_EXERCISE DIRECTIONS_.
Retype the records below from their first line through the line holding "Image 1 is the", including both ends and no pictures.

_PROVIDED DATA_.
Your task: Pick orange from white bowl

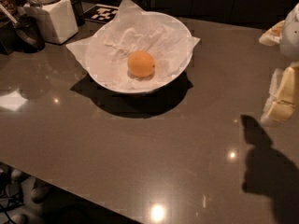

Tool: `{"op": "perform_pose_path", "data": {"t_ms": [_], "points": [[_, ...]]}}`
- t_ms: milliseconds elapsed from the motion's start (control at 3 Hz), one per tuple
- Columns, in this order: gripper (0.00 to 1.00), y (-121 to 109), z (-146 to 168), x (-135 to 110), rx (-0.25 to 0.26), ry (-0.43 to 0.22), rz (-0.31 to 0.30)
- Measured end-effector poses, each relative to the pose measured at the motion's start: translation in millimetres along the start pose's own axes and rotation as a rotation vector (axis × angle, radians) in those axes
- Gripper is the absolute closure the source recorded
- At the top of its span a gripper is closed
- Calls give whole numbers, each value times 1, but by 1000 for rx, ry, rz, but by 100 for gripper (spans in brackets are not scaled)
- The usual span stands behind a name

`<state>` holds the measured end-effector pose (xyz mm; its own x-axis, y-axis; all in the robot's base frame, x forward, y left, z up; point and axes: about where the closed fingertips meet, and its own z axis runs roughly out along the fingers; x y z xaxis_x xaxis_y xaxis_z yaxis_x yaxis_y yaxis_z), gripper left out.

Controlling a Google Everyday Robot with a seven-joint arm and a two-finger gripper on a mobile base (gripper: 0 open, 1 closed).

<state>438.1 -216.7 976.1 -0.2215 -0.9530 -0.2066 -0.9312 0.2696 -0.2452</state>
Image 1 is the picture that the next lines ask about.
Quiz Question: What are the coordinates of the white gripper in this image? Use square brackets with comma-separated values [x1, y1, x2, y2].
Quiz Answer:
[259, 3, 299, 126]

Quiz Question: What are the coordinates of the orange fruit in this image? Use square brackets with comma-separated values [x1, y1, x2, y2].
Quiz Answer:
[127, 50, 155, 77]

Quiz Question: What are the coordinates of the white bowl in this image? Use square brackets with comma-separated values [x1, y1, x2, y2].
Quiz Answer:
[88, 10, 194, 95]

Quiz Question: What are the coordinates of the white crumpled paper sheet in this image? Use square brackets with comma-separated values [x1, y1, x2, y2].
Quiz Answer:
[65, 0, 201, 91]

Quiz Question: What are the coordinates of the black white marker tag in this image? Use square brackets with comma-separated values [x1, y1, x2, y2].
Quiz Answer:
[84, 4, 119, 23]

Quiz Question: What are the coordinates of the dark glass container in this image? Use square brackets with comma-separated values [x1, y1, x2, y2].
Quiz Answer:
[70, 0, 85, 26]

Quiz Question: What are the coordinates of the white square ceramic jar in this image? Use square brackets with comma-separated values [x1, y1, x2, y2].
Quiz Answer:
[23, 0, 78, 44]

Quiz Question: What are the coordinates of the white stuffed toy below table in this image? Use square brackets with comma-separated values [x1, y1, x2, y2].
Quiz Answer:
[0, 164, 52, 224]

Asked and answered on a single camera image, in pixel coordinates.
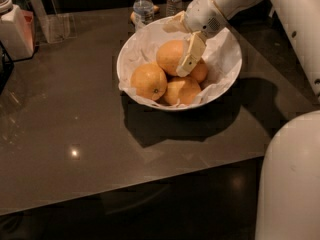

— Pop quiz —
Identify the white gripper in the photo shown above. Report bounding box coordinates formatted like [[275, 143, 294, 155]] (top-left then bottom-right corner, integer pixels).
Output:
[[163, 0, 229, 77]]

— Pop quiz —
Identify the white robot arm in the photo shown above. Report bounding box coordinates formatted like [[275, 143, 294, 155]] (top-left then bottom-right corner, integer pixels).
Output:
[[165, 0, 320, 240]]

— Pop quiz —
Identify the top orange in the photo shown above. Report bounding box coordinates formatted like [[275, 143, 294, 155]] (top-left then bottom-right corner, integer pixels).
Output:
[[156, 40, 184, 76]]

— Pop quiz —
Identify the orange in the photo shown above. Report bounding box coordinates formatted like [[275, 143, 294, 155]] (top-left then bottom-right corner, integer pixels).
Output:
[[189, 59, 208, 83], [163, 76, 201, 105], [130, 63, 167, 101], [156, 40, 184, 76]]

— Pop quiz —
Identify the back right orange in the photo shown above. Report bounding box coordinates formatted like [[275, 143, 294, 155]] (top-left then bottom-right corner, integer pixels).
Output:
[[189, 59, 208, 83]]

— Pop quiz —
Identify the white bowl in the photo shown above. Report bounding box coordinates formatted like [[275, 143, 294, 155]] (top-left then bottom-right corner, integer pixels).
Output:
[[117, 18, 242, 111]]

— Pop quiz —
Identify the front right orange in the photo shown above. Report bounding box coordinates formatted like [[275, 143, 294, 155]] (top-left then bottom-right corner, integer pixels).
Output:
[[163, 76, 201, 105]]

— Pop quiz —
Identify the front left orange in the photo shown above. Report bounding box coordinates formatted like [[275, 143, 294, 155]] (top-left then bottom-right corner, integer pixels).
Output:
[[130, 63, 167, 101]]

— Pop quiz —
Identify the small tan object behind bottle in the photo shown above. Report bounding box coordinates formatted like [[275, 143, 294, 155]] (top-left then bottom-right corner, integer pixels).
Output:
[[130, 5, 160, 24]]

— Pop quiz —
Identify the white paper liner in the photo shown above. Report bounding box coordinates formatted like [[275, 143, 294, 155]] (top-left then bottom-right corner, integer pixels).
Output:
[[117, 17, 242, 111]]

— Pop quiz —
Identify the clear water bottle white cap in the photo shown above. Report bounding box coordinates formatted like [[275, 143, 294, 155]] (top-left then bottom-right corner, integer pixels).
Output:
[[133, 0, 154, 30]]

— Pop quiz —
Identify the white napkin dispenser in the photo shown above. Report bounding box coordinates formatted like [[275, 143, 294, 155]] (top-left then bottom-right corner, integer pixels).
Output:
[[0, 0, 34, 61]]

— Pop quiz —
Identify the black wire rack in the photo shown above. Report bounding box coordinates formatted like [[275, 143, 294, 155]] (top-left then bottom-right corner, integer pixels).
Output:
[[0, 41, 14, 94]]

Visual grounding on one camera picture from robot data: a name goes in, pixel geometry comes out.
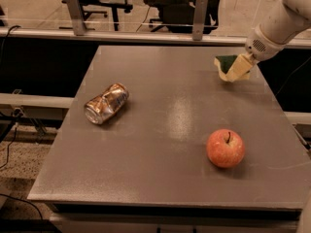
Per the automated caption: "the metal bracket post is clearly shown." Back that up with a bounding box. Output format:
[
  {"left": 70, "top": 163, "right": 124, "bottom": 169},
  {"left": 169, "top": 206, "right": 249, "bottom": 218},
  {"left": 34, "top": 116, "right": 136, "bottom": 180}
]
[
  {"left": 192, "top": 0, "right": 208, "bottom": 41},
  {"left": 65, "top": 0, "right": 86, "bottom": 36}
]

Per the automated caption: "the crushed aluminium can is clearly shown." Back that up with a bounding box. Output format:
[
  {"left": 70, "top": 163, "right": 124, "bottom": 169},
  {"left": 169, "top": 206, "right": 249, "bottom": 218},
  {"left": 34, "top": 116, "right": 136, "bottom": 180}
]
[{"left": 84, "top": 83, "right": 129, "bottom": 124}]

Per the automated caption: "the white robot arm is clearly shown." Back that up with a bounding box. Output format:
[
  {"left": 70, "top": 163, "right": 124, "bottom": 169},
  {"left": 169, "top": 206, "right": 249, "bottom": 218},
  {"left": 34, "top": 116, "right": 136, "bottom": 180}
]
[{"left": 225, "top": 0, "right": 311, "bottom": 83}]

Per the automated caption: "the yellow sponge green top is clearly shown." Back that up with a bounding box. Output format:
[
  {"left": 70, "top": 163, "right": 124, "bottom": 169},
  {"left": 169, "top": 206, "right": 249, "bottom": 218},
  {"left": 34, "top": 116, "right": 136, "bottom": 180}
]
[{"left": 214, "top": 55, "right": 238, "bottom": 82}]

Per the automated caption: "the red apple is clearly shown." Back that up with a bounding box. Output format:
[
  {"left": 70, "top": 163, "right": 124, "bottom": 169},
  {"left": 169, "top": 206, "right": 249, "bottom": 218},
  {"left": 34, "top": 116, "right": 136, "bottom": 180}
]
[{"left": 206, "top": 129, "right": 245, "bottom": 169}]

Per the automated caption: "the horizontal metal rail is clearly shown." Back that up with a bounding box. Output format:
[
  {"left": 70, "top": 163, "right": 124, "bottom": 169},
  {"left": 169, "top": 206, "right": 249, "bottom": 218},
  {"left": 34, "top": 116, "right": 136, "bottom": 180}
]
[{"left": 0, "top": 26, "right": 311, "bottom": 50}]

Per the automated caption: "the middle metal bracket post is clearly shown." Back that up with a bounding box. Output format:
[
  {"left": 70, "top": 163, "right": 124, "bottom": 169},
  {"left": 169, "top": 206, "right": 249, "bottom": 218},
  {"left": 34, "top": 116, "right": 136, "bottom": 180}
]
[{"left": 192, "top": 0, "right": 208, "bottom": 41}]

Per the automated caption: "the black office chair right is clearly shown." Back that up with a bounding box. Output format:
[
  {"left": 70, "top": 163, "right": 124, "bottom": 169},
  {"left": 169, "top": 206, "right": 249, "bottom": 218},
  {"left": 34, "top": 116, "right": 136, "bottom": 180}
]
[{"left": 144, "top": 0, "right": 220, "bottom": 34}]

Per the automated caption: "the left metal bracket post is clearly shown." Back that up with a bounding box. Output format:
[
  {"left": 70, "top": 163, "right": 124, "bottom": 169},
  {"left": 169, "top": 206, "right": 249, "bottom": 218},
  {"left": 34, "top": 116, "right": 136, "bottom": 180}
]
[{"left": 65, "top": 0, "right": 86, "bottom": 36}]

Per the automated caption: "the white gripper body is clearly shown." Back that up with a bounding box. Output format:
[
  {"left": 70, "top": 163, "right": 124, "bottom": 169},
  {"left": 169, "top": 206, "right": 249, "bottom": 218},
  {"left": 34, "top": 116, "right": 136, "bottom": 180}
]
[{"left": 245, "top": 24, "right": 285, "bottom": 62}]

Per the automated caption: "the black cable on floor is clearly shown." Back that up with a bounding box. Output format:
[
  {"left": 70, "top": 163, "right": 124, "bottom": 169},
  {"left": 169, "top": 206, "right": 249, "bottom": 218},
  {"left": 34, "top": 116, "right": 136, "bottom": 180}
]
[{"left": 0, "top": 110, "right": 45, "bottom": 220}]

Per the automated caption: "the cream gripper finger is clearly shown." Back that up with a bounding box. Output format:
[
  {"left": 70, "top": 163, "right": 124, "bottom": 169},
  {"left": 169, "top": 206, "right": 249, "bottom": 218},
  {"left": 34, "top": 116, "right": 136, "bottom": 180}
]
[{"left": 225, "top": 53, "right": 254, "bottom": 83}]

_TASK RESPONSE_.
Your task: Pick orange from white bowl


Tool: `{"op": "perform_pose_path", "data": {"t_ms": [_], "points": [[_, ...]]}}`
- t_ms: milliseconds elapsed from the motion's start (control at 3 Hz), one per tuple
- Columns, in this order: gripper (0.00 to 1.00), y (-121 to 109), z (-146 to 168), x (-135 to 110), rx (-0.25 to 0.26), ry (-0.43 to 0.22), rz (-0.31 to 0.30)
- Measured end-effector poses, each relative to the pose measured at the motion's start: translation in millimetres along the start pose's own axes and rotation as a rotation vector (axis × angle, radians) in those axes
- Gripper is the absolute closure the source recorded
- At the top of its span a gripper is closed
- Calls give whole numbers, each value times 1, but by 1000 for rx, ry, rz, but by 100 for gripper (spans in brackets are not scaled)
- The usual span stands behind a name

`<state>` holds the measured end-effector pose (xyz mm; its own x-axis, y-axis; all in the robot's base frame, x forward, y left, z up; point and axes: about where the closed fingertips meet, and its own z axis runs roughly out along the fingers; x y z xaxis_x xaxis_y xaxis_z yaxis_x yaxis_y yaxis_z), gripper left out.

Controlling a Google Everyday Robot with a seven-joint arm and a two-finger gripper on a mobile base (gripper: 0 open, 1 closed).

<state>438.1 -216.7 976.1 -0.2215 -0.9530 -0.2066 -0.9312 0.2696 -0.2452</state>
Image 1 is the picture that the next lines ask about.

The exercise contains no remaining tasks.